Characters face life-or-death situations regularly. Themes of survival, sacrifice, and humanity's precarious existence create tension. Some emotional moments when characters are lost or make sacrifices.

Parent tips

This animated sci-fi film features intense action sequences with robotic creatures hunting humans, some character deaths, and a bleak dystopian setting. The violence is largely mechanical/robotic rather than graphic human violence. The themes of survival, sacrifice, and humanity's relationship with technology provide good discussion opportunities for older children.

Parent chat guide

After watching, discuss: How does technology help or harm humanity in the story? What does it mean to be human in a world controlled by machines? How do the characters show courage and sacrifice? What would you do if you were in Zuru's situation?

Parent follow-up questions

  • What was your favorite robot in the movie?
  • How did Killy help Zuru?
  • What would you do if you saw a scary robot?
  • Why do you think the Safeguard hunts humans?
  • What does Killy's mission tell us about hope in difficult situations?
  • How does the movie show the importance of working together?
  • What commentary does the film make about humanity's dependence on technology?
  • How does the film explore themes of free will versus programmed systems?
  • What parallels can you draw between the film's world and our current technological society?
⚠️ Deep Film Analysis (Contains Spoilers) · Click to Expand
A silent apocalypse where humanity's greatest creation becomes its tombstone.

🎭 Story Kernel

At its core, 'BLAME!' is a meditation on technological autonomy and the loss of purpose. The film explores what happens when a system—the Safeguard and the City—outlives its creators and continues operating on its original, now catastrophic, directive without human oversight. Killy's journey isn't about heroism, but about restoring a lost function: the Net Terminal Gene. The characters are driven by base survival and a faint, almost religious, hope for a 'normal' human future they've never known. The conflict isn't good versus evil, but order versus entropy within a dead god's machine.

🎬 Visual Aesthetics

The visual language is one of immense, oppressive scale and stark contrast. Director Hiroyuki Seshita uses wide, static shots to emphasize the characters' insignificance against the endless, Brutalist architecture of the City. The color palette is deliberately muted—grays, blues, and the sterile white of the Safeguard—punctuated only by the violent red of energy weapons and explosions. Action is clean and weighty, with a tangible sense of physics in every shot.

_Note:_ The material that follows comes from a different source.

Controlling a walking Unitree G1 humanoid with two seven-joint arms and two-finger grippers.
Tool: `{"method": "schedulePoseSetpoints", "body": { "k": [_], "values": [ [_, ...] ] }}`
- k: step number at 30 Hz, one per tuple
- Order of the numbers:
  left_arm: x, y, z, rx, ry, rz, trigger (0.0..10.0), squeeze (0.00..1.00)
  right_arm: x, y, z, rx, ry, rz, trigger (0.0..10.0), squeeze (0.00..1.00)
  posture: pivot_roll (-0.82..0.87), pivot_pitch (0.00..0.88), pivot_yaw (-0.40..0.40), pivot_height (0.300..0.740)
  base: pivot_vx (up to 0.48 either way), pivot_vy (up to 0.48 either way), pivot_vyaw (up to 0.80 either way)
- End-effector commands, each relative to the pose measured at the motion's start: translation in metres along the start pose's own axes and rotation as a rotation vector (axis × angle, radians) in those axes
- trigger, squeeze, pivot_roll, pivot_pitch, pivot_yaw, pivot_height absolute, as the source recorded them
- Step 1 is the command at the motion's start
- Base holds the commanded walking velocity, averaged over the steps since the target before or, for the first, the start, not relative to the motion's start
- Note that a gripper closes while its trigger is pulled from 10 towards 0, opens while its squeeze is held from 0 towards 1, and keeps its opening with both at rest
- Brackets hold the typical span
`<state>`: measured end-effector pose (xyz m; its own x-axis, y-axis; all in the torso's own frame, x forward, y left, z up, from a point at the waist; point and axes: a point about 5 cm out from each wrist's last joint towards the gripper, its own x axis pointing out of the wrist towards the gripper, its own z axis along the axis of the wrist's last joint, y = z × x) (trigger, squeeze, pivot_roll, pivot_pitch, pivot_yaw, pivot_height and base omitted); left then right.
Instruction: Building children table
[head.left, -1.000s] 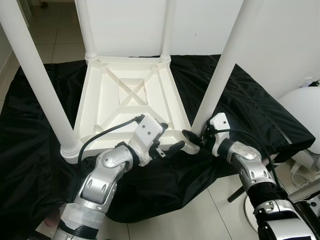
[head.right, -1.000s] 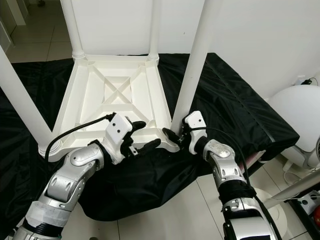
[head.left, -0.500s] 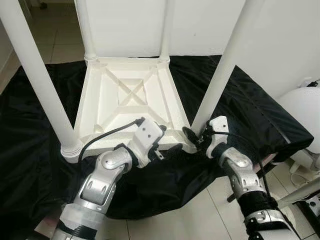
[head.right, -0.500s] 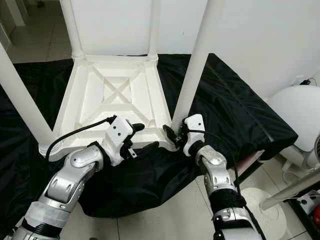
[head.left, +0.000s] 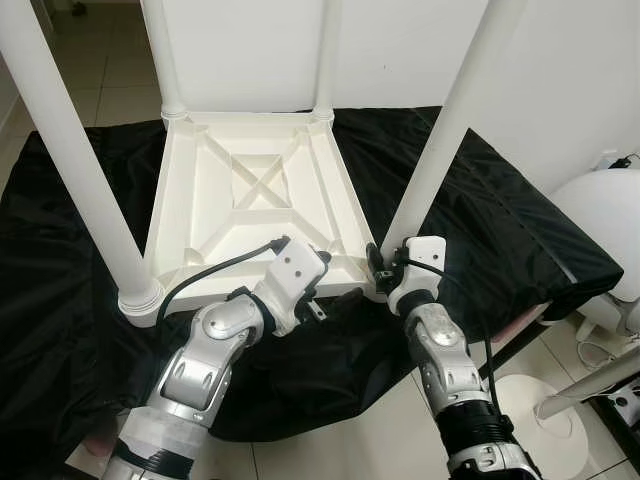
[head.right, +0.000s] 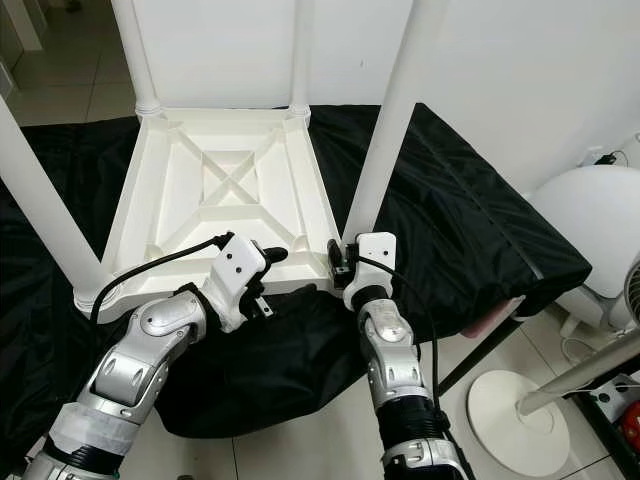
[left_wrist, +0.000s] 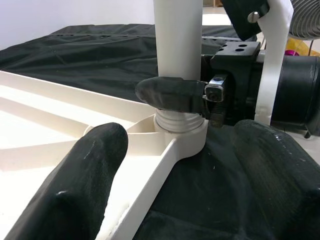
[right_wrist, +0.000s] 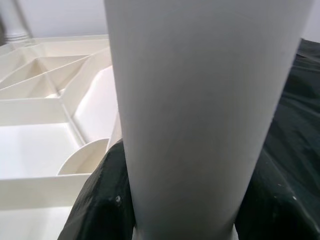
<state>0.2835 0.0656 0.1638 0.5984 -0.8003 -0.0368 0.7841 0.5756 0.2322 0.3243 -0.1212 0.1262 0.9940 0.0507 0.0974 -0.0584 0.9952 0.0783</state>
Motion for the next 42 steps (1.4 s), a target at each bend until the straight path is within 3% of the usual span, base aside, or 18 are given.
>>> {"method": "schedulePoseSetpoints", "body": {
  "k": [1, 6, 11, 12, 13, 14, 19, 22, 27, 28, 34, 36, 42],
  "values": [
    [0.003, 0.0, -0.002, 0.004, 0.007, 0.048, 10.0, 0.0, -0.005, -0.002, -0.01, 0.03, 0.051, -0.087, 10.0, 0.0, -0.03, 0.022, -0.038, 0.74, 0.0, 0.0, 0.0],
    [0.005, 0.001, -0.001, 0.007, 0.001, 0.049, 10.0, 0.0, -0.008, 0.011, -0.013, 0.002, 0.063, -0.039, 10.0, 0.0, -0.03, 0.019, -0.041, 0.74, 0.0, 0.0, 0.0],
    [0.005, 0.002, -0.001, 0.01, -0.001, 0.053, 10.0, 0.0, -0.009, 0.009, -0.009, -0.001, 0.034, -0.02, 10.0, 0.0, -0.03, 0.017, -0.045, 0.74, 0.0, 0.0, 0.0],
    [0.005, 0.003, 0.0, 0.007, -0.005, 0.059, 10.0, 0.0, -0.01, 0.007, -0.006, 0.004, 0.016, -0.015, 10.0, 0.31, -0.03, 0.017, -0.045, 0.74, 0.0, 0.0, 0.0],
    [0.005, 0.003, 0.0, 0.007, -0.005, 0.059, 10.0, 0.0, -0.01, 0.007, -0.006, 0.004, 0.016, -0.015, 10.0, 0.31, -0.03, 0.017, -0.045, 0.74, 0.0, 0.0, 0.0],
    [0.005, 0.003, 0.0, 0.005, -0.008, 0.063, 10.0, 0.0, -0.011, 0.004, -0.004, 0.028, -0.002, -0.001, 10.0, 1.0, -0.03, 0.015, -0.046, 0.74, 0.0, 0.0, 0.0],
    [0.006, 0.003, 0.001, 0.001, -0.012, 0.065, 10.0, 0.0, -0.012, 0.002, -0.001, 0.042, -0.024, 0.012, 10.0, 1.0, -0.03, 0.016, -0.048, 0.74, 0.0, 0.0, 0.0],
    [0.006, 0.001, 0.001, -0.002, -0.014, 0.066, 10.0, 0.0, -0.016, 0.001, 0.007, 0.042, -0.068, 0.085, 10.0, 1.0, -0.03, 0.025, -0.052, 0.74, 0.0, 0.0, 0.0],
    [0.004, 0.001, 0.001, -0.006, -0.012, 0.07, 10.0, 0.0, -0.024, -0.005, 0.003, -0.025, -0.055, 0.109, 10.0, 0.97, -0.03, 0.025, -0.052, 0.74, 0.0, 0.0, 0.0],
    [0.004, 0.001, 0.0, -0.005, -0.011, 0.07, 10.0, 0.0, -0.026, -0.007, 0.004, -0.021, -0.055, 0.12, 10.0, 0.0, -0.03, 0.025, -0.052, 0.74, 0.0, 0.0, 0.0],
    [0.002, 0.001, 0.0, -0.01, -0.01, 0.071, 10.0, 0.0, -0.032, -0.011, 0.004, 0.006, -0.066, 0.161, 10.0, 0.0, -0.03, 0.033, -0.054, 0.74, 0.0, 0.0, 0.0],
    [0.001, 0.0, -0.001, -0.011, -0.006, 0.069, 10.0, 0.0, -0.038, -0.023, 0.003, 0.0, -0.066, 0.213, 10.0, 0.0, -0.03, 0.025, -0.053, 0.74, 0.0, 0.0, 0.0],
    [0.001, 0.0, -0.002, -0.008, -0.004, 0.063, 10.0, 0.0, -0.039, -0.037, 0.001, -0.046, -0.04, 0.283, 10.0, 0.0, -0.03, 0.013, -0.05, 0.74, 0.0, 0.0, 0.0]
  ]
}}
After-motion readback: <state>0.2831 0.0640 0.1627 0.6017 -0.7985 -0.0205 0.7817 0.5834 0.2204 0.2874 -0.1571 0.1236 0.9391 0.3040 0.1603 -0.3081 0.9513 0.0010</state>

The animation's 3DCG style, while sometimes divisive, perfectly conveys the cold, geometric, and inhuman nature of the environment.

🔍 Details & Easter Eggs

1
The design of the City itself is the ultimate foreshadowing; its endless, repetitive, and purposeless expansion visually communicates the central theme of a system running amok without its guiding intelligence.
2
Killy's near-silence and expressionless demeanor aren't just character traits but a visual metaphor for the 'humanity' left in this world: reduced to a single, focused directive, stripped of all superfluous emotion or communication.
3
The repeated visual motif of characters looking up or out into vast, empty spaces underscores their search for meaning and direction in a world that offers none, highlighting their existential displacement.

💡 Behind the Scenes

The film is based on the landmark manga by Tsutomu Nihei, known for its iconic architectural aesthetic dubbed 'biomechanical.' Director Hiroyuki Seshita and Polygon Pictures utilized full 3DCG animation to faithfully replicate Nihei's intricate, massive-scale environments, which would be extraordinarily difficult and time-consuming with traditional 2D animation. The project served as a technical showcase for rendering complex, endless cityscapes. Notably, the manga's original story was significantly condensed and refocused for the film's narrative, centering on a single story arc from the vast source material.